Будь Эра такой всегда, рано или поздно он бы от этого устал. Любому хочется тепла и отклика на свои чувства. Но нет, иногда что-то прорывалось сквозь ледяную запруду, Эра становилась вдруг мягкой, нежной. А потом снова пряталась в свою раковину. Эти качели изматывали и все же парадоксальным образом заставляли еще сильнее тянуться к ней. Андрей никогда не считал, что все это делается специально, чтобы привязать покрепче. Наоборот — винил себя. Думал, что не стал для Эры тем, кому она смогла бы полностью довериться. Лез вон из кожи, доходя до отчаяния, и снова натыкался на неприступную стену.
Сейчас, годы спустя, он понимал, что его чувства были своего рода болезнью, зависимостью. Болезнью, которую не вылечил, а загнал вглубь. И что Инна стала для него лекарством, хотя требовалась хирургическая операция.
Еще один день затянуло в безжалостную воронку времени. Канул без следа. Только что было хмурое осеннее утро — и вот уже вечер. К концу работы неожиданно позвонил университетский друг Витька Сунгуров, с которым не виделись полгода.
— Не хочешь пересечься? — предложил он. — Мои девушки к теще уехали, адын, савсэм адын.
— Я тоже, — обрадовался совпадению Андрей. — Давай посидим где-нибудь.
Устроились в бельгийском пивном ресторане на Большом. Слово за слово, кружка за кружкой… Вообще-то фильмы наподобие «О чем говорят мужчины» его удивляли: такие действительно есть и так действительно говорят? Но сейчас вдруг захотелось поделиться.
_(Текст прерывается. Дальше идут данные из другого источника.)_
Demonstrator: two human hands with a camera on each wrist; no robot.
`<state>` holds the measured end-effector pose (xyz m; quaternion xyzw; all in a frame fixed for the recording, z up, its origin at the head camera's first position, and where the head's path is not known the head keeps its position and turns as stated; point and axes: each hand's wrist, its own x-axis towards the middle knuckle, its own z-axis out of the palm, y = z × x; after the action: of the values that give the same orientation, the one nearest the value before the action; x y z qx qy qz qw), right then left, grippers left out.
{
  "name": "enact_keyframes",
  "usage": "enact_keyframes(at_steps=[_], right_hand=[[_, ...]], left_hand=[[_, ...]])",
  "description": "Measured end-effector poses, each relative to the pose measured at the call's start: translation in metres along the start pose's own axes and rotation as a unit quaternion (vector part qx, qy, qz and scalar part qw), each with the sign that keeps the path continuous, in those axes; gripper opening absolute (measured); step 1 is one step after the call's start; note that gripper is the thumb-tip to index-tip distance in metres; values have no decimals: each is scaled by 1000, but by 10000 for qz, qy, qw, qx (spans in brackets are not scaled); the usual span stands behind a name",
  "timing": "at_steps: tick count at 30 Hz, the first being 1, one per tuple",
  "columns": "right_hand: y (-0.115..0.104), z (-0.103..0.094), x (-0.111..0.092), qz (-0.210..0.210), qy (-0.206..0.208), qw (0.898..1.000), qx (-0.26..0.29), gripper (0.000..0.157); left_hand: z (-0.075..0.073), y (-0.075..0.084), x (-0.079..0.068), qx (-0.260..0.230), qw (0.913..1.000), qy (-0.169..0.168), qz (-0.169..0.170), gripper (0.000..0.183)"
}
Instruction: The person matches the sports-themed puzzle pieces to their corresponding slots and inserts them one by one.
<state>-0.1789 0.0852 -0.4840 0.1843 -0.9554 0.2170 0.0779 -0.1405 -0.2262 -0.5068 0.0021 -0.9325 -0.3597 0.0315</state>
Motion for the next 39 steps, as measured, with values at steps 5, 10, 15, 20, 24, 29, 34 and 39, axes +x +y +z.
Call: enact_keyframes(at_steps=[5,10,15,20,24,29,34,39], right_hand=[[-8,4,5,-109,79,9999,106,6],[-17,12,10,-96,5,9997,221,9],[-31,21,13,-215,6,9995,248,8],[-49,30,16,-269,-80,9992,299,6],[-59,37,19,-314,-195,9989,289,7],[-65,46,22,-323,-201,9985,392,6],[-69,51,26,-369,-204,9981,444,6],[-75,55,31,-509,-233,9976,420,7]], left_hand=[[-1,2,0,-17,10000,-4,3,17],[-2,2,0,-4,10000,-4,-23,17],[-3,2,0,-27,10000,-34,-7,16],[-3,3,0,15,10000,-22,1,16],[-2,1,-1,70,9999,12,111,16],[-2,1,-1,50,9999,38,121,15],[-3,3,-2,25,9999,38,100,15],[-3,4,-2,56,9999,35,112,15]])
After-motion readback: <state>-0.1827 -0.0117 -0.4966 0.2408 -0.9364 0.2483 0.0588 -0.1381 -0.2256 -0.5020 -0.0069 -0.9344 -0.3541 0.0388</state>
Без подробностей, разумеется.
Твою мать, что за хня? Люблю жену, никаких сомнений, но вот принесло откуда-то прежнюю любовь, и уже который день о ней думаю. Гоню эти мысли в дверь — лезут в окно.
— Зачем гонишь-то? — пожал плечами Витька. — Наоборот, думай. Чем больше будешь гнать, тем сильнее будут лезть. Это как стремнина, бро. Попал — не вырвешься, будешь рыпаться — силы потеряешь и утонешь. А вот когда вспомнишь все в деталях и подробностях, тогда в башке и прояснится. И не только свидания под луной со сладкими потрахушками, но и все самое неприятное. Было ведь неприятное — раз не сложилось?
Андрей лишь кивнул молча.
— Ну вот и вспоминай, — продолжил Витька. — Пока тошнить не начнет. Помнишь Маевскую? С журфака?